Enhanced visible-light photocatalytic degradation efficiency of Ce3+-doped ZnO nanoparticles synthesized by sol-gel method

Abstract

While Ce3+-doped ZnO nanoparticles have been extensively explored for UV light photocatalytic applications, harnessing their efficacy for visible light photocatalysis remains a significant challenge. This study demonstrates the outstanding degradation efficiency under visible light of Ce3+-doped ZnO nanoparticles synthesized via the sol-gel route.

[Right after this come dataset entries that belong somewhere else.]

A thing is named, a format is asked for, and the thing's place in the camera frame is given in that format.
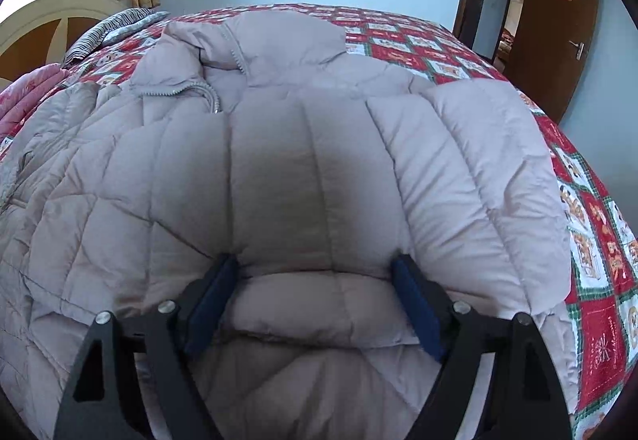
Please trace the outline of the cream wooden headboard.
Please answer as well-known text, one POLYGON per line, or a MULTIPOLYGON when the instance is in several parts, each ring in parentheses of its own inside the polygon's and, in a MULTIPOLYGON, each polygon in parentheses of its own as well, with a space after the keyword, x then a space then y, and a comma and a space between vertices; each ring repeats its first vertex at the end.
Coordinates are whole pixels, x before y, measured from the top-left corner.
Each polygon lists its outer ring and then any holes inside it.
POLYGON ((120 0, 36 0, 1 23, 1 89, 45 64, 99 21, 128 8, 120 0))

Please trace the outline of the striped grey pillow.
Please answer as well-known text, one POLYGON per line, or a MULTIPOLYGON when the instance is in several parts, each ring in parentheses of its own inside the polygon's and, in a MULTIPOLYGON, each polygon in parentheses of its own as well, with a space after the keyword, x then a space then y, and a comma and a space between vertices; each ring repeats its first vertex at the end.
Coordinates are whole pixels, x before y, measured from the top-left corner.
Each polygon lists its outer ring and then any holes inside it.
POLYGON ((129 8, 108 16, 82 34, 66 51, 61 62, 62 68, 69 68, 80 62, 93 51, 112 45, 132 36, 152 24, 164 20, 167 11, 152 11, 148 8, 129 8))

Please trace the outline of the brown wooden door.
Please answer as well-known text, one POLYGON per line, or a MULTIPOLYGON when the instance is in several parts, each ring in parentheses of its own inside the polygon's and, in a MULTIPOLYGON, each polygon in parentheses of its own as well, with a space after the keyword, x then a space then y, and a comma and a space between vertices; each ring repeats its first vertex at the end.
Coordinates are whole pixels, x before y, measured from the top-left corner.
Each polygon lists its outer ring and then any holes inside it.
POLYGON ((594 35, 599 0, 524 0, 506 78, 554 122, 572 100, 594 35), (569 41, 585 43, 575 60, 569 41))

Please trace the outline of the pink folded blanket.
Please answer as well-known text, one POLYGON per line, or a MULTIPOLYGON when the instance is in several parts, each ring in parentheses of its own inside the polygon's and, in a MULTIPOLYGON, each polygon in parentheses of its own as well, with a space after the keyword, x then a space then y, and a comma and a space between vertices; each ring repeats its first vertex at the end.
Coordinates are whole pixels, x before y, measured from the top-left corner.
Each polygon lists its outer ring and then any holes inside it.
POLYGON ((68 71, 59 64, 47 64, 23 75, 1 92, 1 138, 37 105, 42 98, 65 79, 68 71))

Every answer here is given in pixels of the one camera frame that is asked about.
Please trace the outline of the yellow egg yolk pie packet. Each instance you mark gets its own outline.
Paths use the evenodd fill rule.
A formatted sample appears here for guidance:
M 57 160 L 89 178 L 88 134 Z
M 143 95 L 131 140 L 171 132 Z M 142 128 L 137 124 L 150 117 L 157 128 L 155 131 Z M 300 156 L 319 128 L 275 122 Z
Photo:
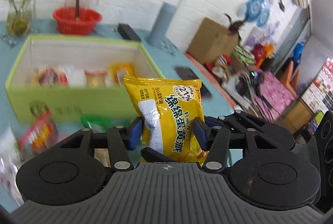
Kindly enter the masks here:
M 124 76 L 123 84 L 144 119 L 145 147 L 178 162 L 202 164 L 207 156 L 193 133 L 193 120 L 203 119 L 201 85 L 196 80 Z

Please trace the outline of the green cardboard snack box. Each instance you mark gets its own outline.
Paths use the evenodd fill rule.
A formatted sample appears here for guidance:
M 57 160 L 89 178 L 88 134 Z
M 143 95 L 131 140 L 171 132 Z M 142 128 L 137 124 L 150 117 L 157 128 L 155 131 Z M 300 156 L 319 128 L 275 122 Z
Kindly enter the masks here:
M 126 64 L 136 77 L 164 76 L 140 42 L 31 34 L 6 80 L 7 97 L 21 124 L 45 111 L 57 122 L 79 121 L 83 115 L 131 119 L 136 110 L 108 69 Z

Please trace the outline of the red snack packet on table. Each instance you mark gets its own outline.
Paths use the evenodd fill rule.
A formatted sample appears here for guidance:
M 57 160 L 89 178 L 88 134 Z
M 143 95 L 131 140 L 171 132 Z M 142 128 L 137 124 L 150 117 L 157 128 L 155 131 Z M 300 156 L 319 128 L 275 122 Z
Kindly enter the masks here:
M 58 142 L 58 129 L 50 111 L 45 111 L 30 125 L 18 139 L 18 145 L 25 159 L 39 155 Z

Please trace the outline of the brown cardboard box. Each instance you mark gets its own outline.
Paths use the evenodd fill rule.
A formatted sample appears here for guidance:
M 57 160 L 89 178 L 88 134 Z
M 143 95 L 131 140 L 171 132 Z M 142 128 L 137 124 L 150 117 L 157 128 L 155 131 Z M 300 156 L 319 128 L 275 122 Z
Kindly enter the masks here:
M 186 52 L 201 64 L 213 63 L 220 55 L 230 56 L 239 36 L 224 25 L 204 18 Z

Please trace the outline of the black rectangular box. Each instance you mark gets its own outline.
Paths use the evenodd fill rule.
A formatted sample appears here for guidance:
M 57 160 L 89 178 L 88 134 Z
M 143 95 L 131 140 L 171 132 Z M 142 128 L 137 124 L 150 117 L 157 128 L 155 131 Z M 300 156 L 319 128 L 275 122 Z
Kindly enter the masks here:
M 141 38 L 138 36 L 138 34 L 128 24 L 119 23 L 117 26 L 117 31 L 125 40 L 137 42 L 141 41 Z

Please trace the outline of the grey cylinder speaker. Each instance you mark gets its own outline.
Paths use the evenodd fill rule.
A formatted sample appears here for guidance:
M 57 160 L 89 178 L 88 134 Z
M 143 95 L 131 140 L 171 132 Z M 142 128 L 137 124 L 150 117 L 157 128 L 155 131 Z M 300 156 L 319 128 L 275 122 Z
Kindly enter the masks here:
M 158 46 L 162 42 L 176 10 L 177 8 L 174 5 L 163 3 L 147 39 L 149 45 Z

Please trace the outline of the red plastic basket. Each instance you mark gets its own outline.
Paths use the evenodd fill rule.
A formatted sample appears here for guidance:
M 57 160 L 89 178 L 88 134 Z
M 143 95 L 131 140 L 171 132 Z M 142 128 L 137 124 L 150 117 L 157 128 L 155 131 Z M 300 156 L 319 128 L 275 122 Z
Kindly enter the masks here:
M 79 8 L 76 17 L 75 7 L 61 7 L 54 10 L 52 14 L 56 20 L 58 32 L 70 35 L 88 35 L 95 26 L 102 21 L 102 15 L 89 8 Z

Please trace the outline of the blue paper fan decoration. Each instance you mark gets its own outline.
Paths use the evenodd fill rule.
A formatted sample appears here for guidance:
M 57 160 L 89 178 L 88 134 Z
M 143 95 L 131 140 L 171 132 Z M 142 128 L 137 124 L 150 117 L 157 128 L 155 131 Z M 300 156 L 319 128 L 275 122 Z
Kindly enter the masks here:
M 247 0 L 239 7 L 236 15 L 263 28 L 269 21 L 273 3 L 274 0 Z

At lower concentrations (<3 mol%), Ce3+ ions seamlessly substitute Zn2+ ions within the ZnO lattice, while at higher dopant levels (≥3 mol%), the formation of CeO2 nanoparticles on the ZnO surface becomes an additional noteworthy feature. This unique combination in highly Ce3+-doped ZnO nanoparticles leads to the creation of Ce-impurity states (e.g., Ce3+/Ce4+) within the ZnO structure, effectively separating electrons and holes. Consequently, the generation of superoxide radical anions is enhanced, boosting the remarkablely DB71 dye degradation efficiency (>90%) of all highly Ce3+-doped ZnO samples (≥3 mol%) in comparison with pristine and lightly Ce3+-doped ZnO samples (<3 mol%). In all highly Ce3+-doped ZnO samples, 5-mol% doped sample shows the highest DB71 degradation efficiency of 98.4%. This remarkable achievement is observed when utilizing 0.1 g of 5-mol% doped sample, 50 mg/L of initial DB71 concentration, pH of 5, and notablely under visible light irradiation. Furthermore, the DB71 degrading efficiency of ZnO:5%Ce3+ maintains an impressive 90.3% over five cycles from its initial value of 98.4%, underscoring the potential of ZnO:Ce3+ as a promising photocatalyst for practical wastewater treatment.